Could you change the plant's DNA so it would tell the chloroplasts to keep converting light energy as long as a light source is available...as in, longer than the 10-15 hours in a "normal" day? Well, yeah. But you'd need to be able to makes changes at the DNA level of the chloroplast...and we're nowhere near that. Or you could try to find a genetic mutation that does what you want, and try to cross breed it back to gain that characteristic. But I've yet to see this sort of plant mutation, so that's not really reasonable. Or you could just keep plants under artificially adjusted "days" of 48 hours with more light, and wait for nature to take its course and evolution to take place. In a few hundred thousand years or so, you will probably get what you want. Evolution of this type is a very slow process. The bottom line is that "changing" the length of the day is not going to work.

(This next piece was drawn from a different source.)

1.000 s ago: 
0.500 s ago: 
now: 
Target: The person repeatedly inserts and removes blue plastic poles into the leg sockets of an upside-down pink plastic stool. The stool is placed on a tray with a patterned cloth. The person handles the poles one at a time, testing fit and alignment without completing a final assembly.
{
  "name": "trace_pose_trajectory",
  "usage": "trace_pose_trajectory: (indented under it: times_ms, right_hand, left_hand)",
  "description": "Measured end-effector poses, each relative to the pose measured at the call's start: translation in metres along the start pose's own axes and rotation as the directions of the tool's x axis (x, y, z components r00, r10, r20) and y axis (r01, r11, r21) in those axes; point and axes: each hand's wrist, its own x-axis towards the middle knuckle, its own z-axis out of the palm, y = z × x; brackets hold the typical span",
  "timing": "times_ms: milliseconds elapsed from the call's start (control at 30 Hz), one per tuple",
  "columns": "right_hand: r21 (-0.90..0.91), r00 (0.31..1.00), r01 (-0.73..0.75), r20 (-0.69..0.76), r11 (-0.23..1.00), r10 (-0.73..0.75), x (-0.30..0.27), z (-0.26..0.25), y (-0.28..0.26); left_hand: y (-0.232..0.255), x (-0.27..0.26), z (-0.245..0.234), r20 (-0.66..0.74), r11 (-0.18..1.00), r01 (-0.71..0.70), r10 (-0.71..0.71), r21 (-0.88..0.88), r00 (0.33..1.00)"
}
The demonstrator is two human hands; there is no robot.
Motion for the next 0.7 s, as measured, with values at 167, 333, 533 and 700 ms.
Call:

Now, changing the amounts or types of light within a 24 hour day, or working within light parameters that a plant is used to...that could do something. If you flipped a plant from 24/0 veg to 15/9 or 14/10 flower, you might get more rapid growth...the plant would, theoretically, be converting about 15-25% more light to energy. But I suspect that the DNA in most plants wouldn't buy that either, and you'd get sudden halts in growth, hermies, or both. Might be worth a try, though.